Canada’s Makers Finally Have Takers
When Stephen Poloz took the helm at the Bank of Canada last year, he said one of the central bank’s aims would be to help exporters, particularly manufacturers, take over leadership of the country’s economy from its debt-burdened consumers.
Poloz thinks a rise in exports will give companies confidence to invest in their businesses again, including increasing hiring. He hopes this will beget a virtuous economic cycle of higher production leading to higher employment, leading to higher demand leading to higher production. Though progress in these areas hasn’t exactly been smooth, on the manufacturing front, at least, the latest data are encouraging.
According to Statistics Canada (StatCan), the manufacturing sector’s performance in July was one of the few bright spots in an otherwise disappointing month for the country’s national accounts. Gross domestic product (GDP) growth over June was a significant three-tenths of a percentage point below economists’ consensus forecast. On a year-over-year basis, GDP grew 2.5%, also three-tenths of a point below consensus.
Manufacturing was by far the biggest contributor to growth in the private sector, with output up 1% since June and 4.7% year-over-year, thanks to higher production of transportation equipment, computer and electronic products, and furniture.
In fact, StatCan reported that July manufacturing sales hit an all-time high of $47.8 billion, exceeding the previous record set back in July 2008, just before the Global Financial Crisis began. The sector accounted for nearly 11% of GDP in July.
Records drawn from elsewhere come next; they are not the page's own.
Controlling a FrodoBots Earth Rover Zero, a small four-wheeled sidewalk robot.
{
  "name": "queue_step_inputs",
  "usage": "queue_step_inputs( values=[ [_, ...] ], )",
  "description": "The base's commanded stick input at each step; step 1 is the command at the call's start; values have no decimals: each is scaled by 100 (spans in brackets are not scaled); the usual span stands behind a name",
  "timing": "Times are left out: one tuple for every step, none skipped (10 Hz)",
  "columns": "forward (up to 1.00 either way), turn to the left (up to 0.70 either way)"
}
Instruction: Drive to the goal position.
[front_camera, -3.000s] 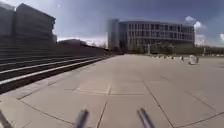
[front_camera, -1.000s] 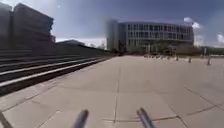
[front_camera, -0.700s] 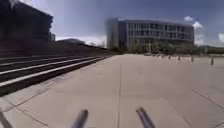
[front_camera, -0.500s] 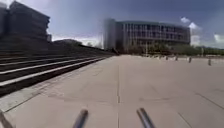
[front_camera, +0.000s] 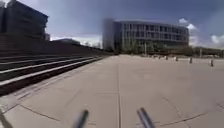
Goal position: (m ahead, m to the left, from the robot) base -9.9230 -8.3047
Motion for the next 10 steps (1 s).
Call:
queue_step_inputs(
  values=[
    [100, -27],
    [100, -27],
    [100, -27],
    [100, -27],
    [100, -27],
    [100, -27],
    [100, -27],
    [100, -27],
    [100, -27],
    [100, -27]
  ],
)
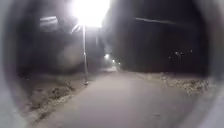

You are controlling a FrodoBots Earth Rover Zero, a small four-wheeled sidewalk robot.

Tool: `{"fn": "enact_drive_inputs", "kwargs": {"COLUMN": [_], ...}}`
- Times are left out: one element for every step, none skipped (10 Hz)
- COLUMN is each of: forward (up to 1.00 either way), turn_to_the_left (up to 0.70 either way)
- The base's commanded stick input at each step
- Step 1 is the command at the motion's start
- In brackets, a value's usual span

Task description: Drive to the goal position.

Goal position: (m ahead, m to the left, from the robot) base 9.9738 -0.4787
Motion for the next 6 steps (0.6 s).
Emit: {"fn": "enact_drive_inputs", "kwargs": {"forward": [1.00,1.00,1.00,1.00,1.00,1.00], "turn_to_the_left": [0.05,0.04,0.04,0.04,0.05,0.05]}}
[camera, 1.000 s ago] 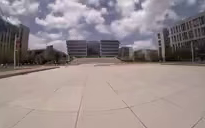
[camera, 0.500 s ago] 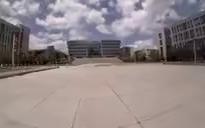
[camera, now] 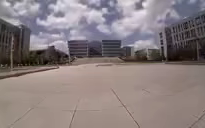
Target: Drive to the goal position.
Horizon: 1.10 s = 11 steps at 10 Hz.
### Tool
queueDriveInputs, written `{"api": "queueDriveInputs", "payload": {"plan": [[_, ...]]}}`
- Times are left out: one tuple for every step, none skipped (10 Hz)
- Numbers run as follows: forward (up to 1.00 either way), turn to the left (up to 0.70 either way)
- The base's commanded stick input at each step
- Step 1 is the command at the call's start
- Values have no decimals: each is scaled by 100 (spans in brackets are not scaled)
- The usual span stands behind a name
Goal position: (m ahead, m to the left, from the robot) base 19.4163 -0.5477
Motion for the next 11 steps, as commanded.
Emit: {"api": "queueDriveInputs", "payload": {"plan": [[70, 0], [70, 0], [70, 0], [70, 0], [70, 0], [70, 0], [70, 0], [70, 0], [70, 0], [70, 0], [70, 0]]}}
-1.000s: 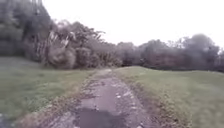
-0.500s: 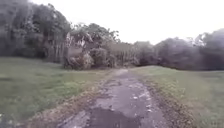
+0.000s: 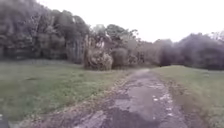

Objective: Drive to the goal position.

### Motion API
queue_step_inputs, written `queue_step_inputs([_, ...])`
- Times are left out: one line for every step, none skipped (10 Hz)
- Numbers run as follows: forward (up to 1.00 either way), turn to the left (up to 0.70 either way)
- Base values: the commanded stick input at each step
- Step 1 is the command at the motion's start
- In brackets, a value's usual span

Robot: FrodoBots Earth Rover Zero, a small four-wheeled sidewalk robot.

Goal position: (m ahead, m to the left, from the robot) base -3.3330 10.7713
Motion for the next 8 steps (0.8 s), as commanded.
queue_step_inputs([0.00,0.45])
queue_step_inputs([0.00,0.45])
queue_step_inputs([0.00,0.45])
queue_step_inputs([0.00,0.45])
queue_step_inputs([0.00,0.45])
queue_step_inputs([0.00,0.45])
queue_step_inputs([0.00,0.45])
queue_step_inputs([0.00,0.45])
On the downside, activity in the resource sector fell by 1.5%, with a 1.6% decline in oil and gas extraction and a 1.7% drop in mining, mainly due to coal. Even so, the sector was up 7.2% year-over-year, which still makes it the strongest performer among all industries. Resources accounted for 8.4% of GDP that month.
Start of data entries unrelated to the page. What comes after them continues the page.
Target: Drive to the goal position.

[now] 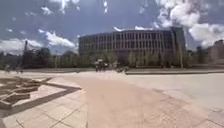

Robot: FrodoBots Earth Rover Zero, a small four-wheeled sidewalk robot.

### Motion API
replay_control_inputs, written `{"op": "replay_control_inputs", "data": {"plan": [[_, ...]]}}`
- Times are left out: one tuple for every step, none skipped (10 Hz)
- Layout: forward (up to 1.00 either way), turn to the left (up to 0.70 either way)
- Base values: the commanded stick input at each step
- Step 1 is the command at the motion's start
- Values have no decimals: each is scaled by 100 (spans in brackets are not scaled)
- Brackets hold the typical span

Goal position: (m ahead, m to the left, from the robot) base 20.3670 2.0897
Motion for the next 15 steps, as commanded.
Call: {"op": "replay_control_inputs", "data": {"plan": [[70,0],[70,0],[70,0],[70,0],[70,0],[70,0],[70,0],[70,0],[70,0],[70,0],[70,0],[70,0],[70,0],[70,0],[70,0]]}}
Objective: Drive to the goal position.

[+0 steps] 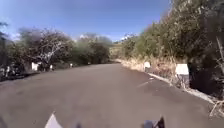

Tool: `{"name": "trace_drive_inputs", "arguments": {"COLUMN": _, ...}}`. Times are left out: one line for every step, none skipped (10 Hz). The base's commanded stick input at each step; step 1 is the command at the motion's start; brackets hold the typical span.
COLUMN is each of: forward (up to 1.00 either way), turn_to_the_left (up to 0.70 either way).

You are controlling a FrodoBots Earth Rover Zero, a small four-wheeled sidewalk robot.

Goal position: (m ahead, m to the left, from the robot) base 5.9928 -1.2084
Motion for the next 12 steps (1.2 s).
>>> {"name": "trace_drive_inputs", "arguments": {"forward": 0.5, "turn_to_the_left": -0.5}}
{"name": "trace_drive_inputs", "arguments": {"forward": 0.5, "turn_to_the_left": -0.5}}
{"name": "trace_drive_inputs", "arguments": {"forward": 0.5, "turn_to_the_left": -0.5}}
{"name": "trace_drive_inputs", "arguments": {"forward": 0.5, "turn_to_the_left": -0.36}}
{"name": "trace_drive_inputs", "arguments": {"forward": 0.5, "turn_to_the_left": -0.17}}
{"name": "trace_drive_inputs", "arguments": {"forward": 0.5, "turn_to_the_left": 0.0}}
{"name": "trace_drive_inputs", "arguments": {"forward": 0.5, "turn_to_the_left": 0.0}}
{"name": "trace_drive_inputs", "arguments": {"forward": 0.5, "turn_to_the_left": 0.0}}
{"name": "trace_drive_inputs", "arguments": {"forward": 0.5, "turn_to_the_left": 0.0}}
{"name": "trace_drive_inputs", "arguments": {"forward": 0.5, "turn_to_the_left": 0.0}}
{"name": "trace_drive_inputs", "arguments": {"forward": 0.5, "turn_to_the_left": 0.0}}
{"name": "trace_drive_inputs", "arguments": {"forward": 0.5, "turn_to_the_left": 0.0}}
According to Bloomberg, private-sector economists forecast GDP growth of 2.65% for the third quarter and 2.3% for full-year 2014. While the former is slightly ahead of the BoC’s more conservative projection of 2.3% for the third quarter, the central bank’s expectation for full-year growth is in line with its private-sector peers.
Tighten Up
StatCan also reported that Canada’s capacity-utilization rate, which measures the extent to which industries use their capacity to produce goods and services, climbed to 82.7% during the second quarter, for the fourth consecutive quarterly rise.
Although this fell short of the consensus forecast by two-tenths of a percentage point, it was a sequential improvement of six-tenths of a point from the prior quarter and a full 2 percentage points higher than a year ago. In fact, second-quarter capacity use was at its highest level since 2007. And at this level, the rate is within shouting distance of its pre-crisis average.
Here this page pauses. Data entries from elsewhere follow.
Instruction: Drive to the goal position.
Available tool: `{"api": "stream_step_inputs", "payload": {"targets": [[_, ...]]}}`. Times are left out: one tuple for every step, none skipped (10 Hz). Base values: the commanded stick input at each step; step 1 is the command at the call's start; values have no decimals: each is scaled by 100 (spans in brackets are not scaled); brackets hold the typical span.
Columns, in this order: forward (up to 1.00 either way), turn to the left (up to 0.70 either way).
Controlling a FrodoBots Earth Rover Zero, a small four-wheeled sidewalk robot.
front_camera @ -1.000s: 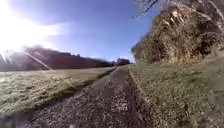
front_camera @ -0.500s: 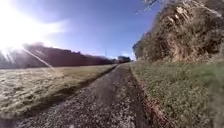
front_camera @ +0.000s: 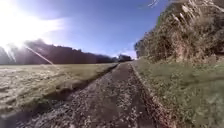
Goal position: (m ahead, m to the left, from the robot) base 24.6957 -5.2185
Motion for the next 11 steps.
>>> {"api": "stream_step_inputs", "payload": {"targets": [[85,0],[85,0],[85,0],[85,-1],[85,-17],[85,-32],[85,-27],[85,-20],[85,0],[85,0],[85,0]]}}
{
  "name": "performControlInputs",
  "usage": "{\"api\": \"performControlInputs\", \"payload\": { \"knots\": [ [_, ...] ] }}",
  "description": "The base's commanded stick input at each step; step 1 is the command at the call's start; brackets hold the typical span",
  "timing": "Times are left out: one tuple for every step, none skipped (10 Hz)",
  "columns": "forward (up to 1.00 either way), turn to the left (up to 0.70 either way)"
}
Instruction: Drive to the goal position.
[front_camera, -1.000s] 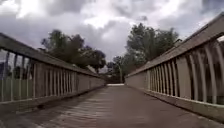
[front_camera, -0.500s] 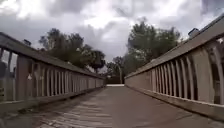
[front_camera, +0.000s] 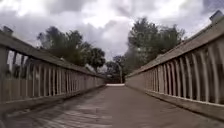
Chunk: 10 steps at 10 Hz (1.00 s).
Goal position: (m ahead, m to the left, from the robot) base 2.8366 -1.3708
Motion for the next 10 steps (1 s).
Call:
{"api": "performControlInputs", "payload": {
  "knots": [
    [0.85, 0.0],
    [0.85, 0.0],
    [0.85, 0.0],
    [0.85, 0.0],
    [0.85, 0.0],
    [0.85, 0.0],
    [0.85, 0.0],
    [0.85, 0.0],
    [0.85, 0.0],
    [0.85, 0.0]
  ]
}}
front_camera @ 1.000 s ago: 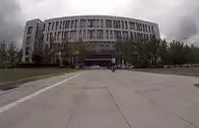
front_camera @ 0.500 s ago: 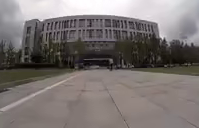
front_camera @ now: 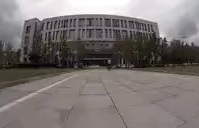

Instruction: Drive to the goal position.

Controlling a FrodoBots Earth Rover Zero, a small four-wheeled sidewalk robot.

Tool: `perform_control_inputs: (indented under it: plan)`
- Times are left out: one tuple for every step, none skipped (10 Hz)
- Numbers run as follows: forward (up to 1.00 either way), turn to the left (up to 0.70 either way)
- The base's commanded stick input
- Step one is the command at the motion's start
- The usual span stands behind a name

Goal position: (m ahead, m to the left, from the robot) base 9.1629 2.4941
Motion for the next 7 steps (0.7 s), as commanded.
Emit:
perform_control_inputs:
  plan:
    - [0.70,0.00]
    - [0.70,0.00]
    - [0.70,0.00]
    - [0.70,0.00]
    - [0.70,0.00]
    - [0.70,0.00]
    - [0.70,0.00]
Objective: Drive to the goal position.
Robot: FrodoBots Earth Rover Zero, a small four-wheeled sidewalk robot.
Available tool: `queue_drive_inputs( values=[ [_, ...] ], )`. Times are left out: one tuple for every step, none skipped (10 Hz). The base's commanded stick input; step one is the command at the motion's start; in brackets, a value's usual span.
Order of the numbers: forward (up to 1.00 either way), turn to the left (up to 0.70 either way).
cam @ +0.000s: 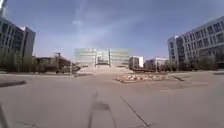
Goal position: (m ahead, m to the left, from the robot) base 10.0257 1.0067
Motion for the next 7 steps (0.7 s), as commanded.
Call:
queue_drive_inputs(
  values=[
    [0.7, 0.0],
    [0.7, 0.0],
    [0.7, 0.0],
    [0.7, 0.0],
    [0.7, 0.0],
    [0.7, 0.0],
    [0.7, 0.0]
  ],
)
During the five-year period that ended June 30, 2007, the utilization rate averaged 84%. By contrast, it’s averaged 80% over the trailing five-year period that ended June 30. Second-quarter performance was driven by the manufacturing sector, with a utilization rate that rose to 82%, a full point better than the prior quarter and 2.4 points higher than a year ago.
The sector’s utilization rate previously hit a post-GFC high of 82.4% in 2012, before declining toward an interim bottom of 79.4% later that year. At its current level, manufacturing is operating at a capacity level that’s just nine-tenths of a point below its pre-GFC five-year average.
Economists with CIBC World Markets note that Canada lost more than 8,000 manufacturing firms over the period from 2006 through 2012. The firm observes that the manufacturing sector’s already-tight capacity usage will require further investment to sustain this performance.
But, thankfully, this long-beleaguered industry is finally showing signs of life again.